§ **How to complete this task**: Using the records below, write out again exactly the lines that begin at the line containing "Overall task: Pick" and end at the line containing "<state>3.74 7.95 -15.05", and no other lines.

Data records

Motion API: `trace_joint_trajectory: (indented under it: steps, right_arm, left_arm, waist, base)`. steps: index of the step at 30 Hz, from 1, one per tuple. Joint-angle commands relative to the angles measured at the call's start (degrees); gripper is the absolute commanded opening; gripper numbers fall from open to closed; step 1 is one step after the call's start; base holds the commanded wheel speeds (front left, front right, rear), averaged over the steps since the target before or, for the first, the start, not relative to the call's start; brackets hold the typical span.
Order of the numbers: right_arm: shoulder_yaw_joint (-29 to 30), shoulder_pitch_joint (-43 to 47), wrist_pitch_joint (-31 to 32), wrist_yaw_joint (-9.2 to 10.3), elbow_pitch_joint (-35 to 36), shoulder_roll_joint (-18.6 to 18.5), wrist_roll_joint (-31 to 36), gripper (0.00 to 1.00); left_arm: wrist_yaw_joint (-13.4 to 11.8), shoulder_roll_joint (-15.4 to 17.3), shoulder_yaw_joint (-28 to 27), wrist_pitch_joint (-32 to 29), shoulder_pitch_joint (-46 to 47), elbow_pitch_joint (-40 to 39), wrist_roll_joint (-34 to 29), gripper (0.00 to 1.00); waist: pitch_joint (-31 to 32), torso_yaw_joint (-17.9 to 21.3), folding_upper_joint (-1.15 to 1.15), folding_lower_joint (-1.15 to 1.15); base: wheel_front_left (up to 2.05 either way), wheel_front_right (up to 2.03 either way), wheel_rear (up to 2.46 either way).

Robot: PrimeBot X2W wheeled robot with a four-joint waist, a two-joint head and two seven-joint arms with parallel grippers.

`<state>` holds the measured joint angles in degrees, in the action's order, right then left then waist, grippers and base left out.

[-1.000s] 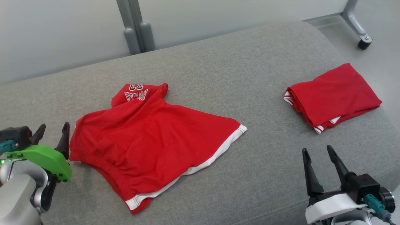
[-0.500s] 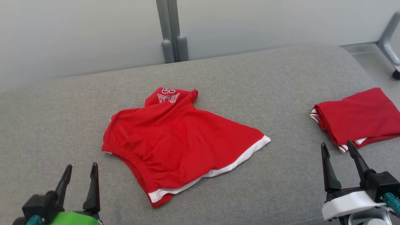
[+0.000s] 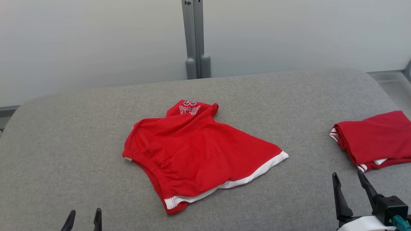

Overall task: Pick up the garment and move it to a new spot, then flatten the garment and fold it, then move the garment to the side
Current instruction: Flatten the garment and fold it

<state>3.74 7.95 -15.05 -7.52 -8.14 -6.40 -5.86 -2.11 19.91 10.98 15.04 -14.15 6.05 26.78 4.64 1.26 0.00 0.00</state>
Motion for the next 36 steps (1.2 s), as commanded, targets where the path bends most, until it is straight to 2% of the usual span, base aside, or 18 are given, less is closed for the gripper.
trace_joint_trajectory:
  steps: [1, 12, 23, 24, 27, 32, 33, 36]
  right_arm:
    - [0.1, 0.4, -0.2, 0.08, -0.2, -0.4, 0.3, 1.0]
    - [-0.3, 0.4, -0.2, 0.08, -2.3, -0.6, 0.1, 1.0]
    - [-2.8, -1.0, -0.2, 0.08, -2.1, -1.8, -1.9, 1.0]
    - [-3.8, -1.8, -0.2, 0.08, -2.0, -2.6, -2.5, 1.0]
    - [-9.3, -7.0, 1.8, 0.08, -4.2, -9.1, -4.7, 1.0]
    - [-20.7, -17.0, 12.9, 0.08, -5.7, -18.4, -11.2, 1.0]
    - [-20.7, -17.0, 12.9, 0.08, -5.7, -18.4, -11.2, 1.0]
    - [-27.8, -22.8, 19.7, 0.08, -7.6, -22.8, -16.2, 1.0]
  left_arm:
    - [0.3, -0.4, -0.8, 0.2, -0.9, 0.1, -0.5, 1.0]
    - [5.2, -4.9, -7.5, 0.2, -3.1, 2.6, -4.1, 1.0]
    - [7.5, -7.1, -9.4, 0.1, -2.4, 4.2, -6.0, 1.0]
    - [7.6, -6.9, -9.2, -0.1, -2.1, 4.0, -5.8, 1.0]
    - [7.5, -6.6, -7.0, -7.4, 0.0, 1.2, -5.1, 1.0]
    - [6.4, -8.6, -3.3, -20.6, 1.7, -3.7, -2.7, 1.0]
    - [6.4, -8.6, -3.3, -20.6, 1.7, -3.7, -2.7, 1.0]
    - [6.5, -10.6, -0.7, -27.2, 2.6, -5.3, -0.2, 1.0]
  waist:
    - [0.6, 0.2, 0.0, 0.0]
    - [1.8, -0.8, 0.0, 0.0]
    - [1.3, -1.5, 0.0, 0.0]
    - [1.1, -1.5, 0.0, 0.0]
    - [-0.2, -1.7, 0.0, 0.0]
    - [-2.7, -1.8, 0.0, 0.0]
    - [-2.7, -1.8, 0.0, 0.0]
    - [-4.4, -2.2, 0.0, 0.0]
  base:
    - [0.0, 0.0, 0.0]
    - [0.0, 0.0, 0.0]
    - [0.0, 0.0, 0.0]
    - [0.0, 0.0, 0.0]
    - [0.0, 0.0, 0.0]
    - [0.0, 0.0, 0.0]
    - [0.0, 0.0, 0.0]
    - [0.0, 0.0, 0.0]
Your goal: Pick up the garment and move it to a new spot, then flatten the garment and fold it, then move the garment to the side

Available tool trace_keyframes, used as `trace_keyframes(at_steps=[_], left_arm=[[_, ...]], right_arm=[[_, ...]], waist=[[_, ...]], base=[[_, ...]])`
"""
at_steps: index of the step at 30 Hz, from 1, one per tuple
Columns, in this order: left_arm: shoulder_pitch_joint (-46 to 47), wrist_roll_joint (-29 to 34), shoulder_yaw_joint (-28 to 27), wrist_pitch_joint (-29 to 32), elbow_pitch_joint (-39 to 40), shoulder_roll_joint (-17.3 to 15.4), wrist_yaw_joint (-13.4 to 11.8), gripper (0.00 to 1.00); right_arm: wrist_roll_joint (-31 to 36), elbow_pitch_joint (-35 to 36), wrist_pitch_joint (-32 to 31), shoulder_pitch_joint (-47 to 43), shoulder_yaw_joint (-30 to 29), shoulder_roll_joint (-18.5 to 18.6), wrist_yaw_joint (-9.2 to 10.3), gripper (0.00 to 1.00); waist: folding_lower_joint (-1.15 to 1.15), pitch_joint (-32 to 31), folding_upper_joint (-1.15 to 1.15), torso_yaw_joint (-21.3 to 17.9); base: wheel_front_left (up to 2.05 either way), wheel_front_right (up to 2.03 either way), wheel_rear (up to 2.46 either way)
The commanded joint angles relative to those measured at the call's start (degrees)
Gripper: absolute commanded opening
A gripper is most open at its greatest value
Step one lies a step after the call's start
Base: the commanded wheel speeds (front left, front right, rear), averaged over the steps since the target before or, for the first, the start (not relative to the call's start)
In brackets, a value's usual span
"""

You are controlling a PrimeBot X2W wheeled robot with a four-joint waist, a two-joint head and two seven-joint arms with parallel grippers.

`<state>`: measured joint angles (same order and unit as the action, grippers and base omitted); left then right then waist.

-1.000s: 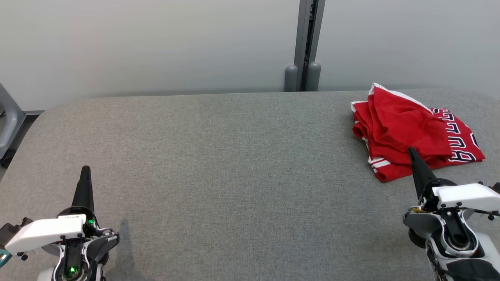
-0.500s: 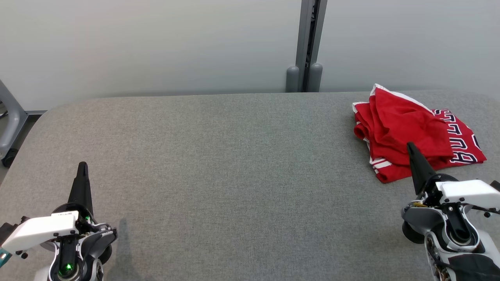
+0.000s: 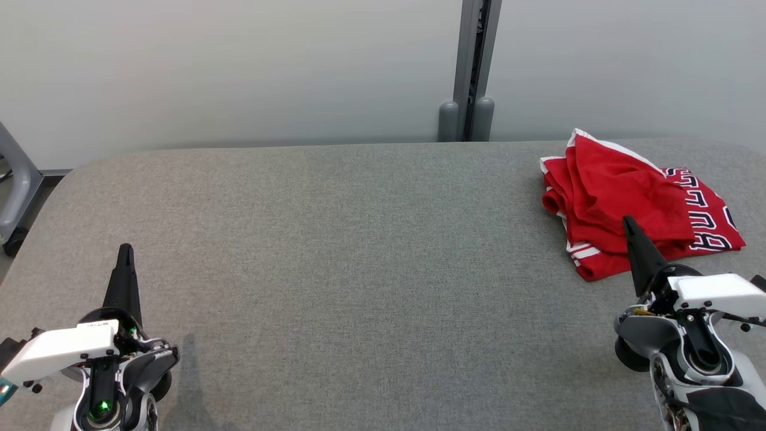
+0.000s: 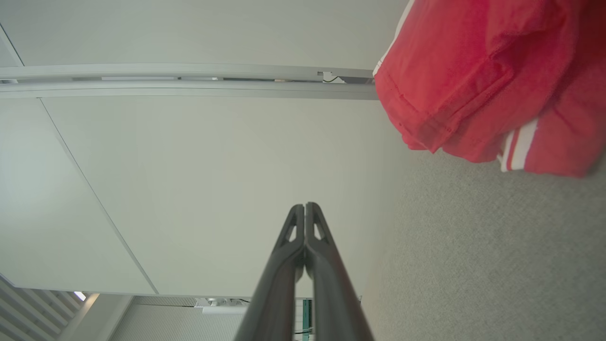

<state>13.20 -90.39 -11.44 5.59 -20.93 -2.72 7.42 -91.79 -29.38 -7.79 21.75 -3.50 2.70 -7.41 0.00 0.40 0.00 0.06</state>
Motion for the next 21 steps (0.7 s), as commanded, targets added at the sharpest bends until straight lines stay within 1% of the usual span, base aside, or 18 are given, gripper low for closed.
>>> trace_keyframes(at_steps=[1,21], left_arm=[[0.4,-0.3,-0.2,0.0,0.0,-0.3,0.1,0.00],[0.4,-0.3,-0.2,0.0,0.0,-0.3,0.1,0.00]], right_arm=[[-0.3,-0.1,-0.2,0.0,-0.3,0.3,-0.14,0.00],[-0.3,-0.1,-0.2,0.0,-0.3,0.3,-0.14,0.00]], waist=[[0.00,0.0,0.00,0.0],[0.00,0.0,0.00,0.0]], base=[[0.00,0.00,0.00],[0.00,0.00,0.00]])
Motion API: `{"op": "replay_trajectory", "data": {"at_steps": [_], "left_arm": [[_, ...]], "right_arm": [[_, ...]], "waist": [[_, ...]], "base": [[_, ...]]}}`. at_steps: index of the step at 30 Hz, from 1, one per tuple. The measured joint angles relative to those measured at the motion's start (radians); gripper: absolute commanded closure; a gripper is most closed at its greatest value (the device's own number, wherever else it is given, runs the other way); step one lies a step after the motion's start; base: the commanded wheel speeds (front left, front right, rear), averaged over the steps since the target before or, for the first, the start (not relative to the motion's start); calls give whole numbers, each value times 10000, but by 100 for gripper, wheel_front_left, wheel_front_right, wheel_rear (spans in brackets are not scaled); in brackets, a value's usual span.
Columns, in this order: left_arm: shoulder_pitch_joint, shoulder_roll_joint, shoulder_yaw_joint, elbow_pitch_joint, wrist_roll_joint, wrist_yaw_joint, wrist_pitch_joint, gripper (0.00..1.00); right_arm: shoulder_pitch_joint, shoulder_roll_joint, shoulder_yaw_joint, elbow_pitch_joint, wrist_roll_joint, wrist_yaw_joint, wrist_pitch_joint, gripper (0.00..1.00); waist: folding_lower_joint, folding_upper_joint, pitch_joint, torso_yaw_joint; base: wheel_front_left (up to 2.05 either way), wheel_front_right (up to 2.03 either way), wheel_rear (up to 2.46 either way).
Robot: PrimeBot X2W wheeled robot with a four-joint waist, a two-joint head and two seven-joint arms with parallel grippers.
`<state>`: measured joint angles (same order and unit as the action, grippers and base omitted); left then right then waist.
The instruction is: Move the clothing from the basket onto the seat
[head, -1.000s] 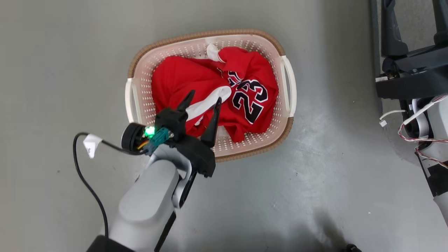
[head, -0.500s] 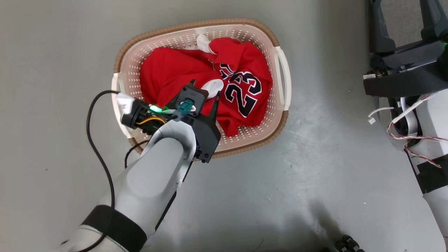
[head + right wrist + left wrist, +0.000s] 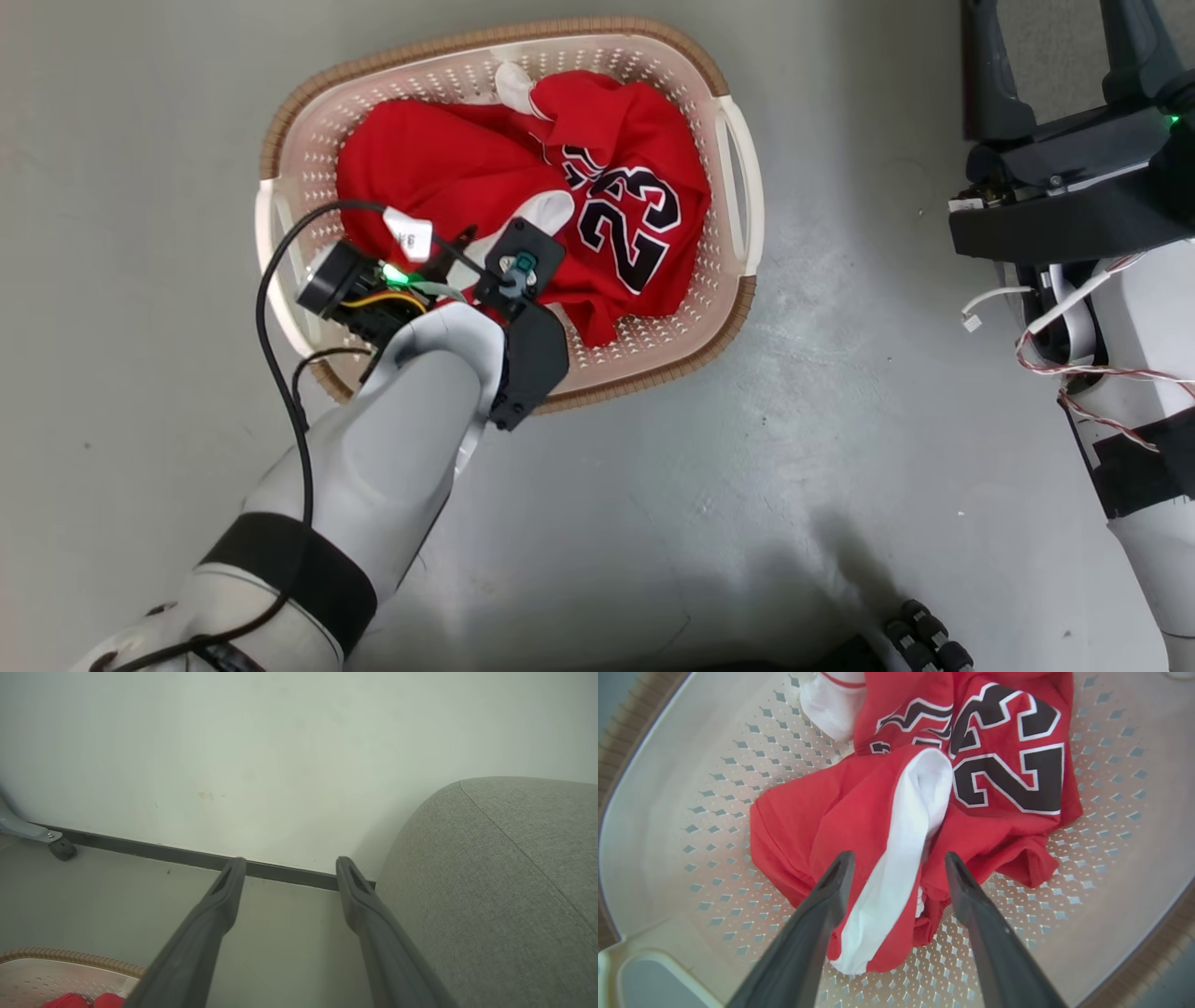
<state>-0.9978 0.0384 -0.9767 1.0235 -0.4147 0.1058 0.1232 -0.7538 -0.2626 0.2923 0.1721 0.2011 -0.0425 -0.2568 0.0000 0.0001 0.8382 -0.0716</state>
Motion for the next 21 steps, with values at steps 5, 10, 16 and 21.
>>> {"op": "replay_trajectory", "data": {"at_steps": [5,10,16,21], "left_arm": [[-407,2,-12,387,98,48,278,0],[-709,4,-4,842,151,84,426,0],[-989,0,15,1302,326,86,506,0],[-1143,6,-73,1522,472,86,441,0]], "right_arm": [[0,119,-6,-159,0,2,0,0],[0,167,-31,-357,-8,75,0,0],[-77,330,21,-656,-92,165,0,0],[-197,453,69,-823,-132,211,0,0]], "waist": [[0,0,258,-96],[1,0,560,-187],[0,0,930,-277],[0,0,1180,-367]], "base": [[0,0,0],[0,0,0],[0,0,0],[0,0,0]]}}
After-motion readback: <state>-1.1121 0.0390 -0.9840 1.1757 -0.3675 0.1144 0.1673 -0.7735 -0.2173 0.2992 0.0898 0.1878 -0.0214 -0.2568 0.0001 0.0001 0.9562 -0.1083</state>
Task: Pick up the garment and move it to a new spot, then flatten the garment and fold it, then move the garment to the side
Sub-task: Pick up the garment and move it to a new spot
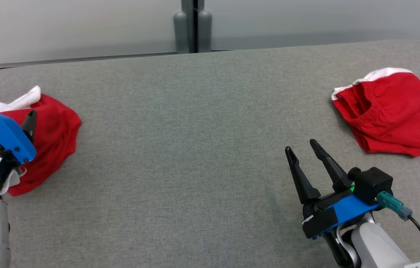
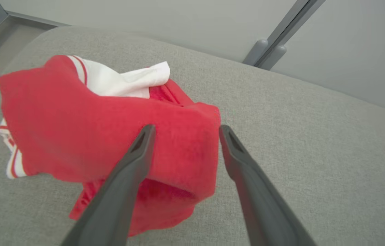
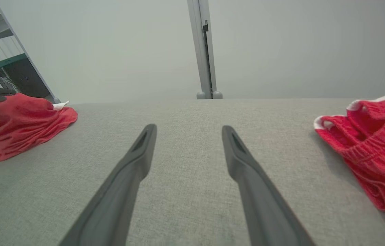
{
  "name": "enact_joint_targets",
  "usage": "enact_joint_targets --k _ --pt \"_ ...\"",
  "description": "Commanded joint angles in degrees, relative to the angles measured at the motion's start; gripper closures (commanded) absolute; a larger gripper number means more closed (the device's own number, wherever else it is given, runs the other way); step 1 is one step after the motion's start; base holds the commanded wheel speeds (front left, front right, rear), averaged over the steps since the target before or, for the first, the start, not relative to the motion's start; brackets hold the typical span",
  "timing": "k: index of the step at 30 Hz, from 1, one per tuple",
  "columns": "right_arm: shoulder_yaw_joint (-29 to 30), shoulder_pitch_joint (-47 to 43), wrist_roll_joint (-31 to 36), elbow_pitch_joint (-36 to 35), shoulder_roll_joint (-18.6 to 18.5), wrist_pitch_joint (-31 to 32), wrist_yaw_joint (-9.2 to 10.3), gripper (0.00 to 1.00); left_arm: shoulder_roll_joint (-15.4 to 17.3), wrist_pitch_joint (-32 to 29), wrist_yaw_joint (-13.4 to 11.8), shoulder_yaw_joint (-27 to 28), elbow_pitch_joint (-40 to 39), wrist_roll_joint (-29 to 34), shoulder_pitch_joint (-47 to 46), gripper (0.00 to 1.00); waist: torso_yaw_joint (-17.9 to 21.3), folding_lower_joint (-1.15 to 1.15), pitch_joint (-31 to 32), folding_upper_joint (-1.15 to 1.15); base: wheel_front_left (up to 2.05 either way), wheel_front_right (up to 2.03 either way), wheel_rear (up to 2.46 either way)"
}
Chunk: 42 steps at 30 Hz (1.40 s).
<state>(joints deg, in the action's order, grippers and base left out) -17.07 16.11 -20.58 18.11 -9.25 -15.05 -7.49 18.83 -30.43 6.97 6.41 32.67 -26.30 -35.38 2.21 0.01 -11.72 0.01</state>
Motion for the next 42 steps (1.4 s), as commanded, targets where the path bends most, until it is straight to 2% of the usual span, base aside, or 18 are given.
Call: enact_joint_targets --k 1,3,12,13,16,22,28,35,42 --pt "-0.2 0.9 -0.4 -0.2 -0.1 -0.2 -0.01 0.0 0.3 -1.0 -0.5 -0.1 1.5 -0.1 -0.9 0.0 0.9 -0.01 -0.2 -0.01 0.0 0.0 0.0" --pt "-0.6 1.5 -0.5 -0.2 -0.2 -0.2 -0.01 0.0 1.6 -2.6 -0.7 -0.2 4.4 0.1 -2.0 0.0 2.2 -0.01 -0.9 -0.01 0.0 0.0 0.0" --pt "-1.7 2.8 -1.2 -0.1 -0.1 -0.2 -0.01 0.0 3.6 -7.1 -1.4 -2.0 16.6 1.2 -1.9 0.0 5.9 -0.01 -2.9 -0.01 0.0 0.0 0.0" --pt "-1.7 2.8 -1.2 -0.1 -0.2 -0.2 -0.01 0.0 3.7 -7.2 -1.3 -2.3 17.6 1.3 -1.9 0.07 6.0 -0.01 -2.9 -0.01 0.0 0.0 0.0" --pt "-1.6 2.6 -1.2 0.3 -0.2 -0.2 -0.01 0.0 4.1 -5.8 -1.1 -2.8 19.2 1.6 -2.5 1.0 6.0 -0.01 -2.6 -0.01 0.0 0.0 0.0" --pt "-1.9 1.9 -1.3 0.7 -0.1 -0.2 -0.01 0.0 4.7 -1.6 -0.1 -4.9 20.3 2.2 -3.7 1.0 5.0 -0.01 -0.4 -0.01 0.0 0.0 0.0" --pt "-2.0 0.4 -1.5 1.4 -0.3 -0.2 -0.01 0.0 4.5 1.9 0.7 -10.9 16.3 3.4 -5.0 1.0 3.6 -0.01 4.0 -0.01 0.0 0.0 0.0" --pt "-1.0 -1.6 -1.7 1.7 -0.2 -0.2 -0.01 0.0 4.2 3.7 0.5 -20.3 4.6 0.1 -4.6 1.0 3.2 -0.01 8.9 -0.01 0.0 0.0 0.0" --pt "0.6 -3.0 -1.6 1.4 -0.1 -0.2 -0.01 0.0 2.4 2.4 0.5 -25.5 -9.0 -3.0 -1.3 1.0 5.3 -0.01 11.1 -0.01 0.0 0.0 0.0"
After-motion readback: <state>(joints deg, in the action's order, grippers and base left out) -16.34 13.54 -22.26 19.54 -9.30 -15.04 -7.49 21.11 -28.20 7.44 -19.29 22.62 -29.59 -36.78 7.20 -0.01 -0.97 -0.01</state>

§ **Answer to the exercise**:
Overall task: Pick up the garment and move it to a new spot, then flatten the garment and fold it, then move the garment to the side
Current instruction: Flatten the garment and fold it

<state>3.74 7.95 -15.05 -7.52 -8.14 -6.40 -5.86 -2.11 19.91 10.98 15.04 -14.15 6.05 26.78 4.64 1.26 0.00 0.00</state>

Nothing else belongs to the answer.